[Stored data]
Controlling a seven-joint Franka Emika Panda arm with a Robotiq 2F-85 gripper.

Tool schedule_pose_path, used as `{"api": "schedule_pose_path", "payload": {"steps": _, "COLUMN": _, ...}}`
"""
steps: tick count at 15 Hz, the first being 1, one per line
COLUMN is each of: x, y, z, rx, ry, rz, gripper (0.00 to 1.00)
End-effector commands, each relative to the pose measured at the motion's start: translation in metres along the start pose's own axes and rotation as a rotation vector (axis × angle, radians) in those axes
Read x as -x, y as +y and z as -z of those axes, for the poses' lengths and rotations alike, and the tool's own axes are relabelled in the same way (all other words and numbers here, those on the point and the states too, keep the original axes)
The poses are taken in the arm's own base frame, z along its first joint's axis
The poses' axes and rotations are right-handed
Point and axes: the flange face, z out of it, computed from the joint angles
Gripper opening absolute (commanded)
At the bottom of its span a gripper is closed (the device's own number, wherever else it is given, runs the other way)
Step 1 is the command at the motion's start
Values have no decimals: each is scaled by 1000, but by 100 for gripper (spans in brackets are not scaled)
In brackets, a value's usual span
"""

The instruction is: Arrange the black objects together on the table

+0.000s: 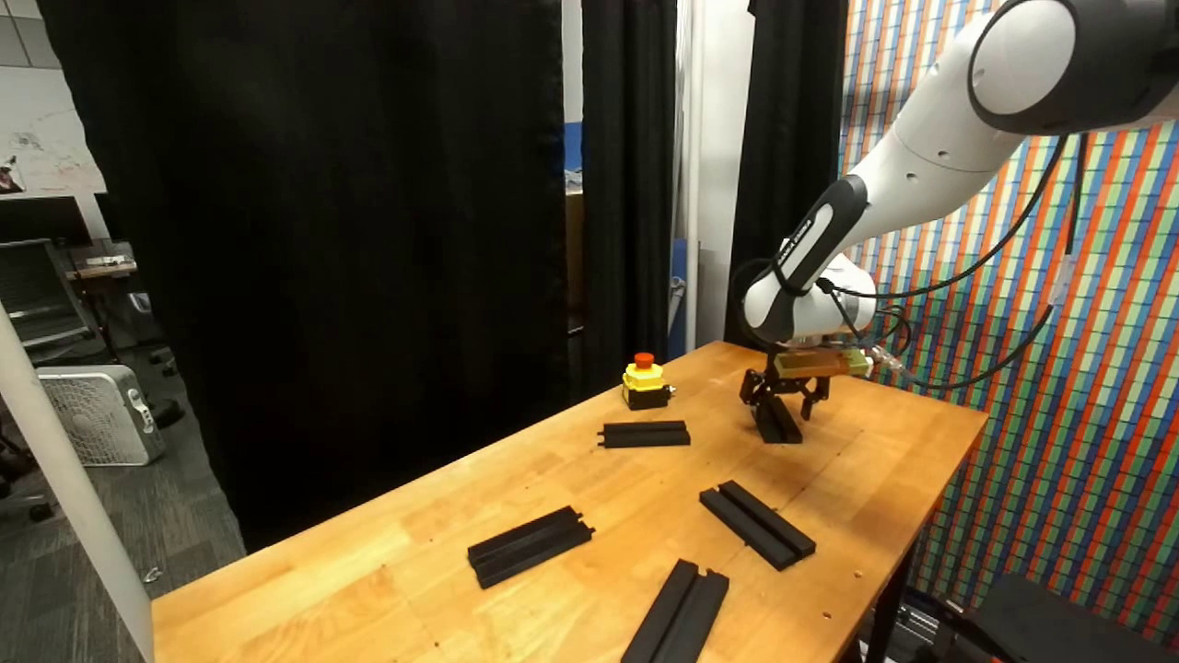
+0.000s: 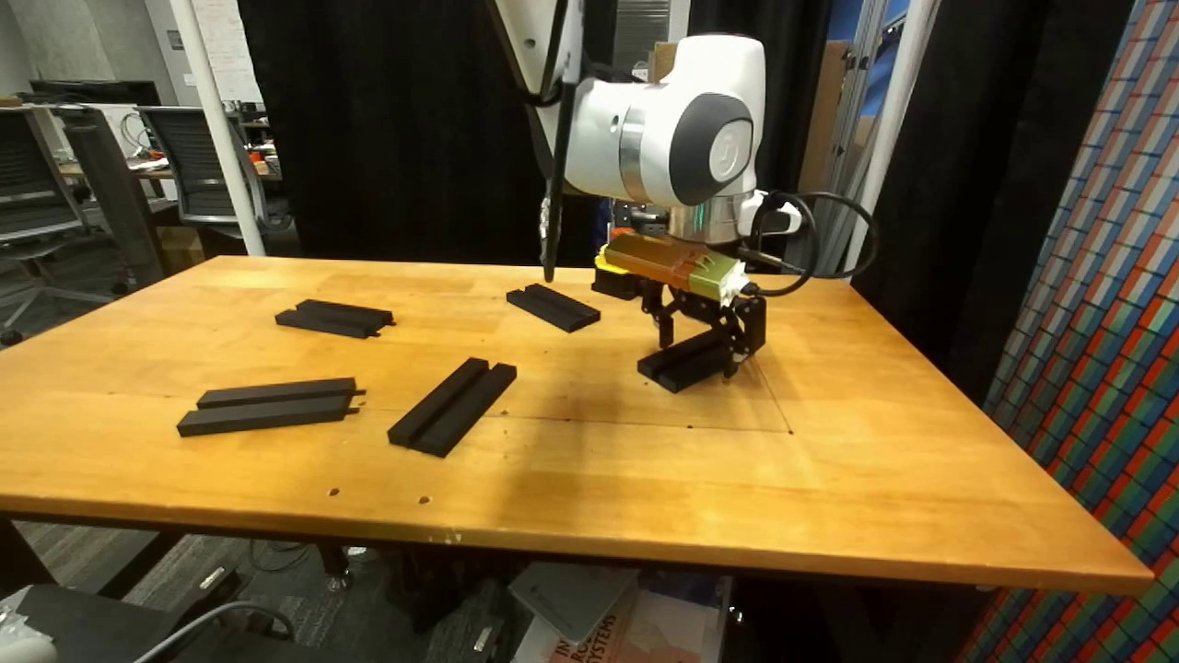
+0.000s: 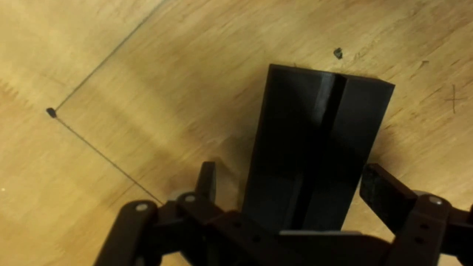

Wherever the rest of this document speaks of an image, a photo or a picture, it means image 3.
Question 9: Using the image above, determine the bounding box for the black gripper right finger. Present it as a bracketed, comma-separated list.
[357, 163, 473, 266]

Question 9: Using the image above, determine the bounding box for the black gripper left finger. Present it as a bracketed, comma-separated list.
[93, 161, 282, 266]

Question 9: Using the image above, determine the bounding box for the black grooved plastic rail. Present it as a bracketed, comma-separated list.
[238, 62, 397, 234]

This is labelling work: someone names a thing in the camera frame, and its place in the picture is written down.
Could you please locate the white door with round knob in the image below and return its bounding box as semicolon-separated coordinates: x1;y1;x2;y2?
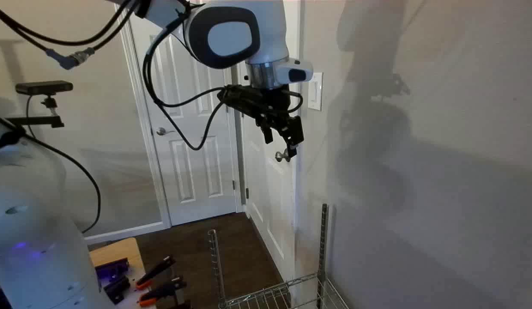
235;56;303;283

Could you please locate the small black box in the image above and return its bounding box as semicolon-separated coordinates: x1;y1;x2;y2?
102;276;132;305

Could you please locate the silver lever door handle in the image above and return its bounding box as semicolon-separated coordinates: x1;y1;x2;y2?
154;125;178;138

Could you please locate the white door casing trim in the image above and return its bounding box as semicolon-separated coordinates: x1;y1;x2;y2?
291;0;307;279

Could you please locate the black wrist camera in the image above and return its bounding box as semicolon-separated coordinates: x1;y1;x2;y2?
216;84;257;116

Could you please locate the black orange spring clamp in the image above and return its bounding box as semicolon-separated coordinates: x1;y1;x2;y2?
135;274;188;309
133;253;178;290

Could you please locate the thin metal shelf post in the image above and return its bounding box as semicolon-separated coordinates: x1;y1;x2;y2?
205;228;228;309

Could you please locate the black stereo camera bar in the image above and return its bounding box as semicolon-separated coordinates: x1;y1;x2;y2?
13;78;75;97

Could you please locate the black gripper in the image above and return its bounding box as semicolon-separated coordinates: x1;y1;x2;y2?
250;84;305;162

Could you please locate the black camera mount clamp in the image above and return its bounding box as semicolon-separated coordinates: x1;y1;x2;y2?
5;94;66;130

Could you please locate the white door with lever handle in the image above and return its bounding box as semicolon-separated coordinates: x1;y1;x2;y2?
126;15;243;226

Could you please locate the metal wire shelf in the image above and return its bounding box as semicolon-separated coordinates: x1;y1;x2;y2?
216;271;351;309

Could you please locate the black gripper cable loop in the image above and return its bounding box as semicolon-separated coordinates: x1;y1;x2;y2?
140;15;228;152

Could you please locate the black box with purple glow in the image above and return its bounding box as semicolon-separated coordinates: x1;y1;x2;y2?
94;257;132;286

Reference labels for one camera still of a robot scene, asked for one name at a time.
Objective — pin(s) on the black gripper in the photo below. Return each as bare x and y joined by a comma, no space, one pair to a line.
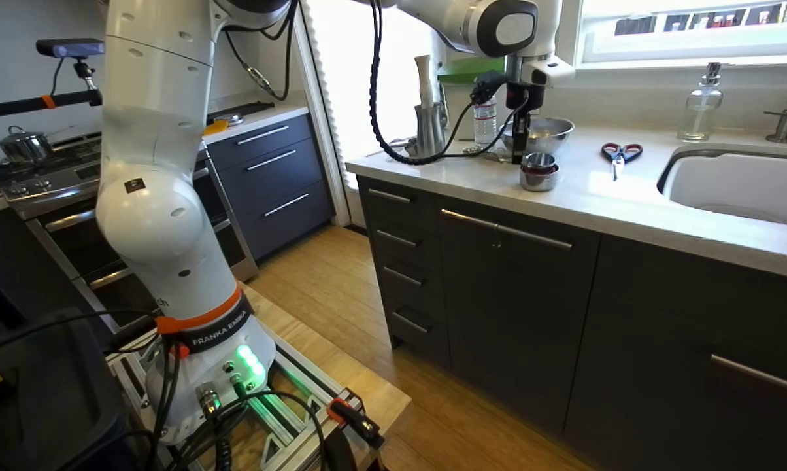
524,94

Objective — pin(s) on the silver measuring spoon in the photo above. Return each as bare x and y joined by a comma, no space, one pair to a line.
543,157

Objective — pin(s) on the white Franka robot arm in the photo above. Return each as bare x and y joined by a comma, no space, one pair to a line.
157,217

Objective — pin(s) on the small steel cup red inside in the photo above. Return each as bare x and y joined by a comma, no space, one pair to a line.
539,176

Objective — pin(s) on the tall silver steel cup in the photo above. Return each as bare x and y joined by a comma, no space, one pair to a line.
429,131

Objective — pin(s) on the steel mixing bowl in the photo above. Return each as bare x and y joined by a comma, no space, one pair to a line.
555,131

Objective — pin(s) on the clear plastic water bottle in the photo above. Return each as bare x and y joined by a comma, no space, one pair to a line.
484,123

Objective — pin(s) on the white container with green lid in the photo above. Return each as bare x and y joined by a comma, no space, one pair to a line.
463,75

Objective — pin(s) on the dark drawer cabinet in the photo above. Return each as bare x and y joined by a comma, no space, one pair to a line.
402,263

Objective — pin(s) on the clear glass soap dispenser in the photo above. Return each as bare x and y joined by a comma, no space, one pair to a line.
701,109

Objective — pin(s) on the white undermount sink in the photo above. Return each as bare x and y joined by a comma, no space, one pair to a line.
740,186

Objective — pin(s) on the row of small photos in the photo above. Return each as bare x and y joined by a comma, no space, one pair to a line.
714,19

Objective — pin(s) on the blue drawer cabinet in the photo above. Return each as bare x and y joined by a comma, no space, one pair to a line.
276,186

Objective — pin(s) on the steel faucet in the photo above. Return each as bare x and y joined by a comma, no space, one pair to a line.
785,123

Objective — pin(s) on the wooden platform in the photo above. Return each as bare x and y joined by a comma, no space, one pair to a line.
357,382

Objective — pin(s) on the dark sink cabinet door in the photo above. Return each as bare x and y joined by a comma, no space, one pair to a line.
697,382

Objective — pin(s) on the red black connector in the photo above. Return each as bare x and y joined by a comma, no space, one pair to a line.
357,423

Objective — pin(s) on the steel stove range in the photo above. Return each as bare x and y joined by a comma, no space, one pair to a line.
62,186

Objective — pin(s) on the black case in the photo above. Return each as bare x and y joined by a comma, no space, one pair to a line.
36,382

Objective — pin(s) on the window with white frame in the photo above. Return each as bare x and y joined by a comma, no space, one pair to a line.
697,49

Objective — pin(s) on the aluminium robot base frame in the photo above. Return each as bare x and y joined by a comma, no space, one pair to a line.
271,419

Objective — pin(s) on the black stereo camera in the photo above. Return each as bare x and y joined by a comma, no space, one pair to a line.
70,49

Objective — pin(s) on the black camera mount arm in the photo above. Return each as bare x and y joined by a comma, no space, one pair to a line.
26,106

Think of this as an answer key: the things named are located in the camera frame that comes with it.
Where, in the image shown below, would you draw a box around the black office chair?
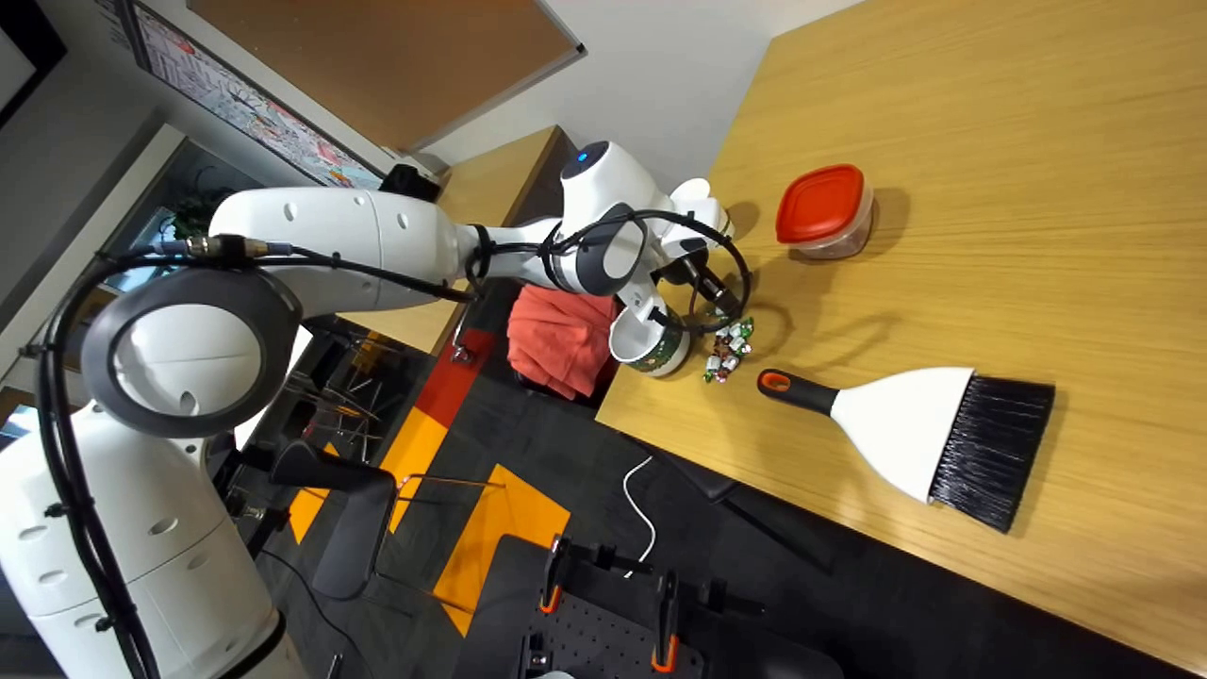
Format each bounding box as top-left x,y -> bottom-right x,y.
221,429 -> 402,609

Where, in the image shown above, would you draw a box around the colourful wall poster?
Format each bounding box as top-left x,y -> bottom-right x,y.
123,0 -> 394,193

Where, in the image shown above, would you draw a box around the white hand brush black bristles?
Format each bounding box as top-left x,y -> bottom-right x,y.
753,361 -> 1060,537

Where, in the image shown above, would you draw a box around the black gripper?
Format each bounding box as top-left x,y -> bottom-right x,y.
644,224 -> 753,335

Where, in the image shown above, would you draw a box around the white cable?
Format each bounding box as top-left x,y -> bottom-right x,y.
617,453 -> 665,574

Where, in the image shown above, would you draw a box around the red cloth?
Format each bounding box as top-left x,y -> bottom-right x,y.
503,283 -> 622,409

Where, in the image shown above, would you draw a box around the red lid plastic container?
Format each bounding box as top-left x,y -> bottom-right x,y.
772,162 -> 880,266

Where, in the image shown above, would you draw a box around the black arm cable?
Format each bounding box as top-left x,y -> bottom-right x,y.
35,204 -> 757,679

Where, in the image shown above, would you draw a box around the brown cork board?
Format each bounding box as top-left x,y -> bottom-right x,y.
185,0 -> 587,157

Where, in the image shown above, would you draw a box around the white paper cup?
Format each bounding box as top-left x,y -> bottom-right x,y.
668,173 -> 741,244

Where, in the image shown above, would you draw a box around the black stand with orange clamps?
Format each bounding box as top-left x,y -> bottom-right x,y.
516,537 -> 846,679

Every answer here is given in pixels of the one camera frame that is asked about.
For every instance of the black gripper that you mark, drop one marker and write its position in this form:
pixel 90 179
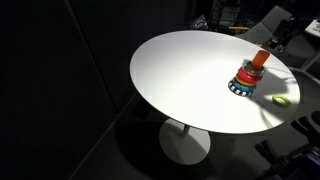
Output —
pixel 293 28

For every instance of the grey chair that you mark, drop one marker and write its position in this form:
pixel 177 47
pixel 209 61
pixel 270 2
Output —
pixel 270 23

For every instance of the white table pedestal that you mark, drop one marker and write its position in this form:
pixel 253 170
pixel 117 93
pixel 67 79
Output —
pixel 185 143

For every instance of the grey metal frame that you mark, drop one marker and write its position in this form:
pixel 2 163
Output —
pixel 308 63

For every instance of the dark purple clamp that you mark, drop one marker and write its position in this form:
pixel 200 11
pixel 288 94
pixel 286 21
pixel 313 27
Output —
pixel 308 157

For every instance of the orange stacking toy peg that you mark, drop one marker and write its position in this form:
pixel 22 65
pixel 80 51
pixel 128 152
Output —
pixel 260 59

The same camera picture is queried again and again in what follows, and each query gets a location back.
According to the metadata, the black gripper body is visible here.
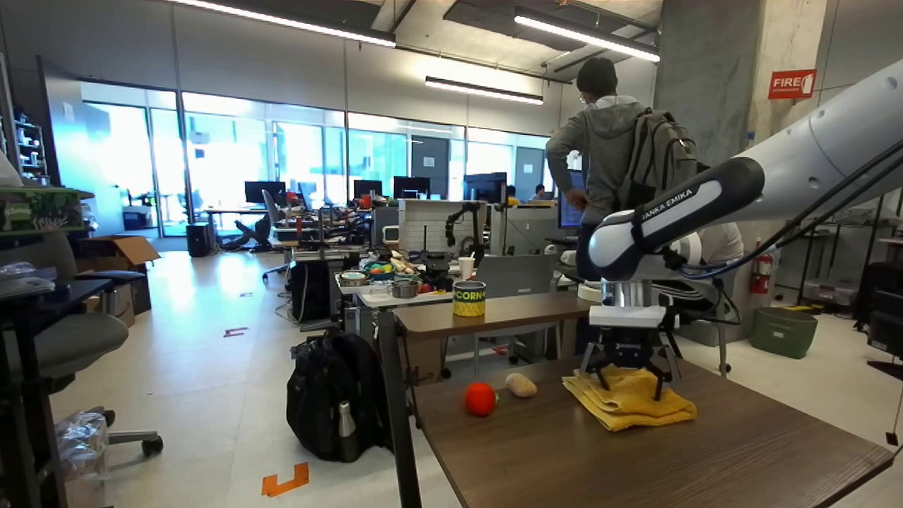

YOUR INSTRUCTIONS
Working from the data above, extract solely the lines from the one containing "pixel 288 94" through the one containing "The same camera", exactly as they appear, both included.

EXPECTED ANSWER
pixel 288 94
pixel 286 21
pixel 313 27
Output —
pixel 308 157

For every instance of the orange stacking toy peg that you mark, drop one marker and write its position in this form:
pixel 22 65
pixel 80 51
pixel 128 152
Output —
pixel 260 59

The same camera picture is queried again and again in what follows, and each query gets a location back.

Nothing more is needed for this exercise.